# [TASK TO COMPLETE]
At the line with "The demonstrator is", start copying; carry on through the last line of the material below, exactly as written, and stop there.

# [DATA PROVIDED]
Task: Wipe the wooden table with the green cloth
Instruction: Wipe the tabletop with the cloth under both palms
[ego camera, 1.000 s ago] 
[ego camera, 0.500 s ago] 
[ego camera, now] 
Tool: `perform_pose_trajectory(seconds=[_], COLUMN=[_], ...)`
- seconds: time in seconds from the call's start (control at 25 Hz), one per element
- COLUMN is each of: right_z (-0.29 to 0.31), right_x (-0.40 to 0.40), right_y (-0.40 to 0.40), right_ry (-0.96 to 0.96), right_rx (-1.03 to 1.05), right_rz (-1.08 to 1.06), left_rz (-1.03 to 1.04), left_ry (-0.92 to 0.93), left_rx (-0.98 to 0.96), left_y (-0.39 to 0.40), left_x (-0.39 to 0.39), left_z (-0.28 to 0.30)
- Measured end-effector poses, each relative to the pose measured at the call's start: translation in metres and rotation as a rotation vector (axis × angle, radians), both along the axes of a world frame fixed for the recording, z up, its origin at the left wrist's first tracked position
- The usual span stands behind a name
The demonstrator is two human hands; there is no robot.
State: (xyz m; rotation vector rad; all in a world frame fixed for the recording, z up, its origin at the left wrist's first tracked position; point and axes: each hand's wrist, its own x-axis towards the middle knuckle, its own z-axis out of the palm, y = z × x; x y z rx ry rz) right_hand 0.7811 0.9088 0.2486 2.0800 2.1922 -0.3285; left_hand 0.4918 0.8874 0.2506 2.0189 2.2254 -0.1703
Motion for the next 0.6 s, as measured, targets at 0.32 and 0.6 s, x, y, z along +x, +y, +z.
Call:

# [EXERCISE RESPONSE]
The demonstrator is two human hands; there is no robot.
State: (xyz m; rotation vector rad; all in a world frame fixed for the recording, z up, its origin at the left wrist's first tracked position; point and axes: each hand's wrist, its own x-axis towards the middle knuckle, its own z-axis out of the palm, y = z × x; x y z rx ry rz) right_hand 0.7811 0.9088 0.2486 2.0800 2.1922 -0.3285; left_hand 0.4918 0.8874 0.2506 2.0189 2.2254 -0.1703
Motion for the next 0.6 s, as measured, targets at 0.32 and 0.6 s, x, y, z along +x, +y, +z.
Call:

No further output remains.